Dean's face was set in tense lines that made her look much older than she really was. Her makeup was as precise as ever, but her mascara was smeared from where she'd swiped away tears.

Sam couldn't imagine a life without her. He didn’t know what it would be like for her to live without him.

"Come with me," he blurted. 

"You know I can't, Sammy," she said. 

"Why?" Sam demanded. "Why can't you ever just not so what Dad says? Do you want to spend the rest of your life following his orders?"

Sam watched his sister's hands go white on the Impala's steering wheel.

"I'm a hunter, Sammy," Dean said. "This is my life."

"It doesn't have to be. You don't have to be his perfect goddamn daughter."

Sam realized he'd said the wrong thing immediately.

"Being his daughter has nothing to do with it."

"Sorry."

Dean turned up the radio.

When they got to Palo Alto, Dean gave him a brief, one-armed hug.

"Go on then, bitch," she said.

"Jerk," he choked out.

People paid more attention to Dean than to Sam. Sam guessed a hot girl in a muscle car was pretty hard to ignore.

He took a deep breath and started walking.

***

When Dean showed up four years later, Sam got his ass kicked, and then his sister hit it off with Jessica.

"Let's hang out sometime," Jess told Dean before Dean and Sam left. "You can tell me stories about my boyfriend being stupid and we can do drunk karaoke."

"It's a deal," Dean promised. She winked. "Might have to steal you away from Sammy while I'm at it."

Sam dragged his sister away. "No stealing my girlfriend."

Sam looked Dean over in the light of the garage.

Dean still dressed like she was trying to give their dad a heart attack. She was wearing a Metallica t-shirt cut off to the midriff and low-slung jeans that clung tight to her curves. 

Her boots were the same, too, and she still wore John's leather jacket. Her hair was shoulder-length and shaggy now. 

Apart from the hair and her new scars, she looked exactly like she had the day he'd left.
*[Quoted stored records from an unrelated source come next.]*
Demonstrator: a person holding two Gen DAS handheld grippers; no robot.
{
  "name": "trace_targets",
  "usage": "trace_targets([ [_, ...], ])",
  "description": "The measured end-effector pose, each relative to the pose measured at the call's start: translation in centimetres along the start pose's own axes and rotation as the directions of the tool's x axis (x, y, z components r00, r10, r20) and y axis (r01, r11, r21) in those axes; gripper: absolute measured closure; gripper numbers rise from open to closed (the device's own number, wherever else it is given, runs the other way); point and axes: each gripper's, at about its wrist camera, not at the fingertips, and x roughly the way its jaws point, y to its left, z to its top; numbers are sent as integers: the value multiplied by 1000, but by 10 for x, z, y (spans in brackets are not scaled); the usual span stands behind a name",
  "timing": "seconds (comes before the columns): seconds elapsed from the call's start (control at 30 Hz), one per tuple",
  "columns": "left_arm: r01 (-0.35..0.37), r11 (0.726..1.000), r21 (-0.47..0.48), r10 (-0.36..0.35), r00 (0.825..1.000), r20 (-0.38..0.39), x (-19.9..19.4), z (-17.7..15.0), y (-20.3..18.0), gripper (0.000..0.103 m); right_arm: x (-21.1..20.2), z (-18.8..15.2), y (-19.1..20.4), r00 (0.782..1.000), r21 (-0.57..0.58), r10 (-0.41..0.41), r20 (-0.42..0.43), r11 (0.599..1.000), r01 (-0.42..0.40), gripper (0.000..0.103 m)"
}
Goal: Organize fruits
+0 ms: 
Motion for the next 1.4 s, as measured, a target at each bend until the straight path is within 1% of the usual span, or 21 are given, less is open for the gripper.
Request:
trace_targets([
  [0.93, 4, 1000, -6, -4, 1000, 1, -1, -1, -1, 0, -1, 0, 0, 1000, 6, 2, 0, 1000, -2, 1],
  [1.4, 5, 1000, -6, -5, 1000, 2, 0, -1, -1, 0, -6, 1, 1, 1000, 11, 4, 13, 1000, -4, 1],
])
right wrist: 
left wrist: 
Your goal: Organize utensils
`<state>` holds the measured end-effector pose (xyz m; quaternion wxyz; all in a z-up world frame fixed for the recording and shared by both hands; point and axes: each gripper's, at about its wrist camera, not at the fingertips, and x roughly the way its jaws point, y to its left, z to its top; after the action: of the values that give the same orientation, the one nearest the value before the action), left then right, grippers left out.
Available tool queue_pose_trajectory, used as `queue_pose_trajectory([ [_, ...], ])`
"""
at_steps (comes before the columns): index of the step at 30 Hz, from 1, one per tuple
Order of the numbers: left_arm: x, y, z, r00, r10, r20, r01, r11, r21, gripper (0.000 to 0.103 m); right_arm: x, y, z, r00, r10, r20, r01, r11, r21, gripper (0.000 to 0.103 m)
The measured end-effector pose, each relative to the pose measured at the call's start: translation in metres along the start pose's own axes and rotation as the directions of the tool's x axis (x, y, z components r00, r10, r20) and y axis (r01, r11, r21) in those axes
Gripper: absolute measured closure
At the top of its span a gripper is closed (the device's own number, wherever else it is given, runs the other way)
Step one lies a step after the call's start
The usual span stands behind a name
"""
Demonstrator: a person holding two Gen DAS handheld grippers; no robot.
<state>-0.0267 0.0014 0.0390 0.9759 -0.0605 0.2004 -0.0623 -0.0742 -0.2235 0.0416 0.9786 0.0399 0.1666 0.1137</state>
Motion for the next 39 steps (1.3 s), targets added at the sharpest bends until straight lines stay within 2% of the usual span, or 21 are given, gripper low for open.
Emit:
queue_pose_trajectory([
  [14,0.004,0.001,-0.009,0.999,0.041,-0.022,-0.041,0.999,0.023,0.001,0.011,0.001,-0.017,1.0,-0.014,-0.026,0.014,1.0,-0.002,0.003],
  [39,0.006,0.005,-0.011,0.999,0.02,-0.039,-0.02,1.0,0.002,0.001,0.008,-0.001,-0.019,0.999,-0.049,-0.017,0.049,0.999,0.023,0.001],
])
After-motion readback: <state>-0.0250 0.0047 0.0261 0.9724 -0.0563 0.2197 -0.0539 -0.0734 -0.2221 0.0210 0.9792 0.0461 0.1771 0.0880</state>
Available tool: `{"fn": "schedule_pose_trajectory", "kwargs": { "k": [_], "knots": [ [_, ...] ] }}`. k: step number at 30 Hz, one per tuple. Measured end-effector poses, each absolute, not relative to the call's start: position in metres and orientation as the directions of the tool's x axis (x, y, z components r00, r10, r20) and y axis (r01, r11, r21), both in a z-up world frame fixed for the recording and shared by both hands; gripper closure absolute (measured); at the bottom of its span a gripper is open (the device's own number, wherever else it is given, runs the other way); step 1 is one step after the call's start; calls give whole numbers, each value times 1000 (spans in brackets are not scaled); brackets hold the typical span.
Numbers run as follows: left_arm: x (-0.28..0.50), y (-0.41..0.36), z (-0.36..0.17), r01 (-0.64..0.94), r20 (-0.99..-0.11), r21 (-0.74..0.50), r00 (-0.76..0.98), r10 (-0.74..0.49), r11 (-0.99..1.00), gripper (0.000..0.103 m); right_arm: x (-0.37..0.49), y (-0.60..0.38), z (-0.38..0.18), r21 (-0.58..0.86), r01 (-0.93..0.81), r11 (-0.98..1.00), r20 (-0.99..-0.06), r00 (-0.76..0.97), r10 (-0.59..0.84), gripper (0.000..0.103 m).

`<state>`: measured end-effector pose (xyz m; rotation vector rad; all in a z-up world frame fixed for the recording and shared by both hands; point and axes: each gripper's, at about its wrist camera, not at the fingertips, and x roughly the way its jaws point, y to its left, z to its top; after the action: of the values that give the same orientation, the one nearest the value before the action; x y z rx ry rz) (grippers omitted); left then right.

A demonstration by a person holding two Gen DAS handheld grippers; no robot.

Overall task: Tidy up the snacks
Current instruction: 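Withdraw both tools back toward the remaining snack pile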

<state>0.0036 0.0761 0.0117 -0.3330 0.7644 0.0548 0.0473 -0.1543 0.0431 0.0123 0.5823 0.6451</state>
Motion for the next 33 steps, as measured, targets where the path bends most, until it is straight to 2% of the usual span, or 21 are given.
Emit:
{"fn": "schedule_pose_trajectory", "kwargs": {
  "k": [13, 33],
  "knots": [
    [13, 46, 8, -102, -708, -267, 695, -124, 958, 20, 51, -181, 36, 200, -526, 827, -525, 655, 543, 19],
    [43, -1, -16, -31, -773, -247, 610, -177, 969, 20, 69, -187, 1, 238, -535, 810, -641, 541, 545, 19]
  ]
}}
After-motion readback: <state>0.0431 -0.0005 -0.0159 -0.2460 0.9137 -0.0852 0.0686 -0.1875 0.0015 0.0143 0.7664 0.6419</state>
"I know," she said, noticing his gaze. "I look fantastic."

Sam sighed through his nose. Just like that, he was back in his little brother role, trailing along in his big sister’s shadow.

He guessed some things never changed.


	2. Seasons One Through Three

**Notes for the Chapter:**

> I didn’t want to retell the entirety of the series, because that might get boring-- especially considering the other two fics in this series I'm planning-- so this chapter is just some of the scenes that I think would have been different/some scenes I wanted to put in from seasons one through three.  
> New warnings: a minor stripping for financial reasons, I guess? I probably go overboard with warnings, but hey, safe than sorry and all that.

Dean had a talent for getting information out of men. 

Sam broke out his best Dad voice to scare guys away on more than one occasion. It came back to him with the ease of practice.

"You don't have to flash your boobs every time we interrogate a guy," Sam muttered as he watched an overeager college kid practically run away.

"Makes it easier, though," Dean said. "Guys lose their ability to think when they see a nice pair of tits. A push-up bra and a few undone buttons and they’ll tell me just about anything.”

Sam bit his tongue. She wasn't wrong.

Sam knew his sister had turned herself into a weapon in more ways than one. 

The fact that she'd had to was just another reason to hate their father and every goddamn person in America.

Men called Dean a bitch even more than she called Sam one. Sam gritted his teeth and let his sister deal with it, since she was more than capable.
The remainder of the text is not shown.